"Baru saja."
"Laras, aku ingin kejujuranmu. Aku tidak ingin situasi ini berlarut. Bukankah jalinan cinta kita sudah lama? Mengapa kau begitu cepat melupakannya?"
Laras berdiri. Dia tetap terdiam. Pandangannya jauh. Air matanya menetes perlahan. Bibirnya sedikit bergetar. Dalam hatinya dia berkata. "Laki-laki memang gampang melupakan. Dustanya begitu mudah." Lalu Laras menyodorkan selembar kertas berwarna biru muda kepada Junet.
"Ni, silahkan baca."
Junet terkejut. Dia lupa ingat dengan kertas surat itu. "Dimana Laras dapatkan? Bagaimana caranya aku mengelak? Ternyata aku kena.", Pikir Junet.
"Laras, di mana kau temukan surat itu?"
"Buat apa kau tanyakan itu. Kau bertanya saja dengan diri sendiri." Jawab Laras.
Junet lanjut membaca surat itu. Oh, surat sudah dua tahun lalu. Seingatku surat itu tidak terkirim. Tapi dimana Laras dapatkan?

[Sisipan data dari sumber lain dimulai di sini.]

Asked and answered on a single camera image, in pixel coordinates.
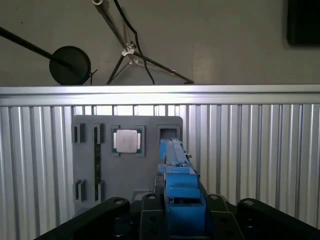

"Beri aku kesempatan berbicara Laras. Akan ku katakan yang sejujurnya." Junet menghadapi Laras sambil memegang tangannya.
"Lelaki, selalu bicara tentang kejujuran. Tapi itu hanya menutupi ketidakjujuran." Laras menyeka air matanya, sambil menjauh.
Junet mendekati laras. "Ras, sejujurnya aku katakan saat itu aku tertarik denganmu. Tapi aku ragu. Kau perempuan cantik, pintar dan luwes bergaul. Sedang aku? Biasa-biasa saja. Tidak ada yang lebih meyakinkan dirimu tertarik padaku. Aku merasa ikut-ikutan aja dikegiatan kampus."